A series of such hierarchically compatible clusterings ${\mathscr {C}}_1, \ldots , {\mathscr {C}}_{|P|}$ (with ${\mathscr {C}}_k$ being a k-clustering for all k) forms a hierarchical clustering. Complete linkage is a common and popular bottom-up approach to compute such a hierarchical clustering and can be generalized to fit any k-clustering objective, resulting in so called agglomerative clustering methods. For hierarchical k-means this is Ward’s method (Ward, 1963).

To evaluate a hierarchical clustering ${\mathscr {C}}_1, \ldots {\mathscr {C}}_{|P|}$ it is common to refer to the underlying k-clusterings: it is an $\alpha$-approximation if the cost of ${\mathscr {C}}_k$ is at most $\alpha$ times that of an optimal k-clustering for all $1\le k\le |P|$.

1.1 Related work

For hierarchical k-center and k-diameter, constant factor approximations are known. For both problems (Dasgupta & Long, 2005) and (Charikar et al., 2004) give a polynomial-time 8-approximation. The concept of nesting to solve hierarchical and incremental problems was introduced in Lin et al. (2010). Using this technique, every approximation algorithm for a k-clustering objective that satisfies a certain nesting property, which they define, can be converted into an algorithm for its hierarchical version. Especially k-median and k-means satisfy this property and thus (in combination with the currently best constant factor approximations for k-median (Byrka et al., 2017) and k-means (Ahmadian et al., 2020), polynomial time constant factor approximations do indeed exist for the hierarchical k-median/k-means problem.

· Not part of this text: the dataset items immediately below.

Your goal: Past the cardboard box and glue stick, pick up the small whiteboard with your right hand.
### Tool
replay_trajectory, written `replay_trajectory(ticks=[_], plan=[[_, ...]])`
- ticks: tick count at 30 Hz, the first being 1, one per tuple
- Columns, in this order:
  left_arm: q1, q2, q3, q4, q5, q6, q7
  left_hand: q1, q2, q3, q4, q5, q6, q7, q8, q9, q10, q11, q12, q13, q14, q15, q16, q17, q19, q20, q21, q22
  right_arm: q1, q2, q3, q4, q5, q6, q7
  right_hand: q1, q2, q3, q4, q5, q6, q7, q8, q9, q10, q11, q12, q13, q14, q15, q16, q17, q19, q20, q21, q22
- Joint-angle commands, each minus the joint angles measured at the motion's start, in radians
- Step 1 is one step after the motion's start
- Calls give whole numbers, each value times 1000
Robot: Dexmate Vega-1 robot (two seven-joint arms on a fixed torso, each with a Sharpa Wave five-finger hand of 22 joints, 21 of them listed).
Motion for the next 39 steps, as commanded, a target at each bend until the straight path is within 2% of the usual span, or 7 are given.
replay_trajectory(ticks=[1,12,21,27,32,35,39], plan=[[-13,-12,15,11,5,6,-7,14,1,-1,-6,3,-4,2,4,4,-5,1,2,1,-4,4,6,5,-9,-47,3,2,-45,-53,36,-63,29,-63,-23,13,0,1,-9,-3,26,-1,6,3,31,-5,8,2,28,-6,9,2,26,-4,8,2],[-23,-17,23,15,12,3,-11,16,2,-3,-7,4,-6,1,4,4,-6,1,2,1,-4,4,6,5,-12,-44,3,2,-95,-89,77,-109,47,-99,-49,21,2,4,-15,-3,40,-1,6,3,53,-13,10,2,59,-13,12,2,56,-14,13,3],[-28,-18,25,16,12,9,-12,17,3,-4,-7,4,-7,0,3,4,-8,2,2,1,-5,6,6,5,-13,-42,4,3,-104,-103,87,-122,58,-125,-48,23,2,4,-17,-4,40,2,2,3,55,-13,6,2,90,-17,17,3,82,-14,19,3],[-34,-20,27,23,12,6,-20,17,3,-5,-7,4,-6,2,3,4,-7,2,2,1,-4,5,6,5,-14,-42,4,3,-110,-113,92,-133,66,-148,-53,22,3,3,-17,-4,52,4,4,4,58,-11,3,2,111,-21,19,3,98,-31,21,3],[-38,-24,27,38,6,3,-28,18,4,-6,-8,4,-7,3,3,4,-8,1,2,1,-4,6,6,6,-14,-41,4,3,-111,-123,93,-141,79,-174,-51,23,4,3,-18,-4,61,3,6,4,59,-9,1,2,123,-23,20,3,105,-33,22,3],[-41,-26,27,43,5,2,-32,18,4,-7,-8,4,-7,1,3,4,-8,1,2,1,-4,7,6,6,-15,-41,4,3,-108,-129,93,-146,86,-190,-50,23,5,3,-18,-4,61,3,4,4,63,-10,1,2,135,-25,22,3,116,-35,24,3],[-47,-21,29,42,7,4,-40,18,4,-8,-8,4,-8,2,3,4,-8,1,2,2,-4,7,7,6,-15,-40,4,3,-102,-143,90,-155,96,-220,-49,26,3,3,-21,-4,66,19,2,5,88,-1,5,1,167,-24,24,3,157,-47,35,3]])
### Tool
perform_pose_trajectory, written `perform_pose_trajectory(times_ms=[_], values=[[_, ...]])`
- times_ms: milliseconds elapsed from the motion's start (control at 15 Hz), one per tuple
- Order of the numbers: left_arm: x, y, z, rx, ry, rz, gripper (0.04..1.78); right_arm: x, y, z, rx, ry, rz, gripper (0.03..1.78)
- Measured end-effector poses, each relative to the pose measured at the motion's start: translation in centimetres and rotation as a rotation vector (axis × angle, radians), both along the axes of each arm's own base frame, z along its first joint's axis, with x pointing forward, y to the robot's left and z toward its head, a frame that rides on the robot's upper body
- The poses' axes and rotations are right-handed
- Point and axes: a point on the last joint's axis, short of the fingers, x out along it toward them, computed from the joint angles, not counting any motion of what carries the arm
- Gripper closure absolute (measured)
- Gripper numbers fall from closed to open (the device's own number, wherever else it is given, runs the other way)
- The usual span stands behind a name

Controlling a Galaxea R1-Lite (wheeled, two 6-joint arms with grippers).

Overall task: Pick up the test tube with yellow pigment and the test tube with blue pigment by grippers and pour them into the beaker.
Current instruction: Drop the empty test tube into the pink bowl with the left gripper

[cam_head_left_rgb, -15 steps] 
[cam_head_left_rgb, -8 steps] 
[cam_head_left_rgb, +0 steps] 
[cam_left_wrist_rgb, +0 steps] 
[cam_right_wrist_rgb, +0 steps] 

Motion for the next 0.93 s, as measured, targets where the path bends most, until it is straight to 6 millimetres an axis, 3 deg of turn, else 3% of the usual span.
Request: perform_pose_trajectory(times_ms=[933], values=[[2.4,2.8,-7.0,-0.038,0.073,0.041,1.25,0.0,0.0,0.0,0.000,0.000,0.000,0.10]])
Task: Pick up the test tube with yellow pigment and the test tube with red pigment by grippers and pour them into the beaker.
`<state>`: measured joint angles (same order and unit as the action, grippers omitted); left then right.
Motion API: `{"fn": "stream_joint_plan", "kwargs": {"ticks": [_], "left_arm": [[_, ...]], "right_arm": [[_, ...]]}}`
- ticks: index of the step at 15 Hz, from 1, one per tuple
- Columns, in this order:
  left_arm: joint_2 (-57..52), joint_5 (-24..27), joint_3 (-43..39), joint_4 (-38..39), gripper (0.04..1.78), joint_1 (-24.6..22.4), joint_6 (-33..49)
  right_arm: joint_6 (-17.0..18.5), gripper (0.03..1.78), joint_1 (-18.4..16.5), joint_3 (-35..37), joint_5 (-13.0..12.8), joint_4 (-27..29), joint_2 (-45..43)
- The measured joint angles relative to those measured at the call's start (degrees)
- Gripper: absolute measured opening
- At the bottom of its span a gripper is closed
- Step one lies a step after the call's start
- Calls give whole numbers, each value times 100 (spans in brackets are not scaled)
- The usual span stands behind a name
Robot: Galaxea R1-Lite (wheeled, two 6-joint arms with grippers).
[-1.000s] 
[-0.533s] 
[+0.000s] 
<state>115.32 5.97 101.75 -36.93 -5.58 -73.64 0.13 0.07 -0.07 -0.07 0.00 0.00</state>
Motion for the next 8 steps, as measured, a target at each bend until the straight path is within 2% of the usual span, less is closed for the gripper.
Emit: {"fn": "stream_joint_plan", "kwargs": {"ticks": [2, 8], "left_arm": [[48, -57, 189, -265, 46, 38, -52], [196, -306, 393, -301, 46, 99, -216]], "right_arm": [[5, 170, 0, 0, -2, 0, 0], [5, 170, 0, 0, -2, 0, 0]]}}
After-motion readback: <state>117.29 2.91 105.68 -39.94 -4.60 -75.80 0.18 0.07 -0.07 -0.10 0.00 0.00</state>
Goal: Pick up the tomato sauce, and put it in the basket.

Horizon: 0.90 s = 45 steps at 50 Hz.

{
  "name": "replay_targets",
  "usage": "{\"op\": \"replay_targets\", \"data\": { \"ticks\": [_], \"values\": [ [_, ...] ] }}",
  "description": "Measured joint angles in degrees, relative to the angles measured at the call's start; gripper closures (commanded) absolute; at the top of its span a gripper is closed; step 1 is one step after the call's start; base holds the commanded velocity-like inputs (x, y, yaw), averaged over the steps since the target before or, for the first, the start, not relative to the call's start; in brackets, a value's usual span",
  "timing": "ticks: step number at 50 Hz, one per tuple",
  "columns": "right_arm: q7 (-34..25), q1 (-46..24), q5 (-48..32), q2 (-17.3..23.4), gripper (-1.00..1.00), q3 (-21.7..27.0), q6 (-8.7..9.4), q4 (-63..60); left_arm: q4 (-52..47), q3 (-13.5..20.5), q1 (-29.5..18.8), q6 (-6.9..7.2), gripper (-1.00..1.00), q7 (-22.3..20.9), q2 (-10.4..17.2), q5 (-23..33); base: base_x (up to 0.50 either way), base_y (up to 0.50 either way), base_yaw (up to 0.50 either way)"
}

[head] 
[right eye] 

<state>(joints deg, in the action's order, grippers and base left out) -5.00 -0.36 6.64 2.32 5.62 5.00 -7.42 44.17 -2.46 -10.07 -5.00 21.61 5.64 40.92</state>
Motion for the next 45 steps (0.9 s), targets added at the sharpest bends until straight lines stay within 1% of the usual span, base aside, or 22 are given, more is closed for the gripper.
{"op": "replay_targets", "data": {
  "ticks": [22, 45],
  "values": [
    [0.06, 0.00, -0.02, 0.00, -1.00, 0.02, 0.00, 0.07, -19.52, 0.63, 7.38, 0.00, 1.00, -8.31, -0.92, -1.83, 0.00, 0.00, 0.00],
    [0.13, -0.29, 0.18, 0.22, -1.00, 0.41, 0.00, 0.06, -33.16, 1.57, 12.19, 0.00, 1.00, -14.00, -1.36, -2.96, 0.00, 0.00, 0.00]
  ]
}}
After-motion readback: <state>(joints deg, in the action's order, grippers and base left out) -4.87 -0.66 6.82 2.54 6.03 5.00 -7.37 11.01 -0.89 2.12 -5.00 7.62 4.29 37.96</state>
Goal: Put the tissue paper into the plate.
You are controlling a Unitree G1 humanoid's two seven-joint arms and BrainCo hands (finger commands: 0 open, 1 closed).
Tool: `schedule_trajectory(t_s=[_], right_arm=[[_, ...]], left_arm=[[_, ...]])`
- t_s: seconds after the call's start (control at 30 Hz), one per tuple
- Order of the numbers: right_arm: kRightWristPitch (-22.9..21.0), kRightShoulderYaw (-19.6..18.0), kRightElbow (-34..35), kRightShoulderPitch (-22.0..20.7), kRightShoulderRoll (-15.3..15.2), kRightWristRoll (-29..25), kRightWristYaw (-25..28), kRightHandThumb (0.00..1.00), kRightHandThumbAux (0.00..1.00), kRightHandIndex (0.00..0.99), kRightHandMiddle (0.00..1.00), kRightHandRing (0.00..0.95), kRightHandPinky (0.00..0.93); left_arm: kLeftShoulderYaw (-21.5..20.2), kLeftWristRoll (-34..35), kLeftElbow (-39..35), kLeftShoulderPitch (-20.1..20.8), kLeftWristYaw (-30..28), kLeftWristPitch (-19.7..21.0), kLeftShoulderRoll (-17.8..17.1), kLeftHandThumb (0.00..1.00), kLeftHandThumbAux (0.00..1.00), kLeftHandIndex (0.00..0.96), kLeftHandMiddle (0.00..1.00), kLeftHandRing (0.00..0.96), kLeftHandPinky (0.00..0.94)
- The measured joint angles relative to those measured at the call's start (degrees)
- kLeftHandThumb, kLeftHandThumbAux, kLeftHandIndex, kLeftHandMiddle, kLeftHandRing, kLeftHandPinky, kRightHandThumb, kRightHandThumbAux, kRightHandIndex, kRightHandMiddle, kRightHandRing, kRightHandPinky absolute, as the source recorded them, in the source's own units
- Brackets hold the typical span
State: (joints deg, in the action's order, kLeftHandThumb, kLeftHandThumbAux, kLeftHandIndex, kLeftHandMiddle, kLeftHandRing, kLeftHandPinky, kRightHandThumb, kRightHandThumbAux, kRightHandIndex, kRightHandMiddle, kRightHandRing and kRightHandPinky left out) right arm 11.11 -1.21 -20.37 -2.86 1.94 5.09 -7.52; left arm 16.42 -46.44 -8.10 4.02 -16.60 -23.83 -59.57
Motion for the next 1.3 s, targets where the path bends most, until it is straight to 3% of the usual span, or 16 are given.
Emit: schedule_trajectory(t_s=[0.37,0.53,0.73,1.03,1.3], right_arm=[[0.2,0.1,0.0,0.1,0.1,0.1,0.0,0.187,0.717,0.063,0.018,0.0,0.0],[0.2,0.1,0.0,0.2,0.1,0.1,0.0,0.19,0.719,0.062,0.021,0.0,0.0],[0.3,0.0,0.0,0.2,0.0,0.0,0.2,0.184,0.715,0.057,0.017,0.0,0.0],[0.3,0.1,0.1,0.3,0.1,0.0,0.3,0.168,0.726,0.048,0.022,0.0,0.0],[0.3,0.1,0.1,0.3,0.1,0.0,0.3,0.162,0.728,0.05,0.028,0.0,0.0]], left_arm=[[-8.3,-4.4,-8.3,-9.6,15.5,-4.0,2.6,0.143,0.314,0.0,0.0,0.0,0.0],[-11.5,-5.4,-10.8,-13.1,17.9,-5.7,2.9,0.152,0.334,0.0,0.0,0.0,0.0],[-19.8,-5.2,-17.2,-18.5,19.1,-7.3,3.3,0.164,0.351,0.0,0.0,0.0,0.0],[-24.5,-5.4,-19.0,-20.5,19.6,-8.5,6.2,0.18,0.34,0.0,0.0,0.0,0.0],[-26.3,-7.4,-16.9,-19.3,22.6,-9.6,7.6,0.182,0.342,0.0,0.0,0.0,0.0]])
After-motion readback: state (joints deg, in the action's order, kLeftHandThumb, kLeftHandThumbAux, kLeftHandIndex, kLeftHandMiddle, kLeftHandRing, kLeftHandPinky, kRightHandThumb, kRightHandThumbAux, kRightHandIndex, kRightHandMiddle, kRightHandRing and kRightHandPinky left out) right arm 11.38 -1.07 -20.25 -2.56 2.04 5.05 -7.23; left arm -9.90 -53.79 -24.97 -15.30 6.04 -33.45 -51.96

Nesting can also be applied to k-center/k-diameter but does not improve upon the 8-approximation.

As optimal k-clusterings are not necessarily hierarchically compatible, even assuming unlimited computation power 1-approximations do not exist in general. There exists an instance for the diameter and an instance for the radius where the best hierarchical clustering is a $(3+2\sqrt{2})$-approximation and 4-approximation, respectively (Arutyunova & Röglin, 2022). Furthermore there exists a $(3+2\sqrt{2})$-approximation for diameter (Arutyunova & Röglin, 2022; Bock, 2022) and a 4-approximation for radius (Großwendt, 2020), but it is not clear whether the respective hierarchical clusterings can be computed in polynomial time.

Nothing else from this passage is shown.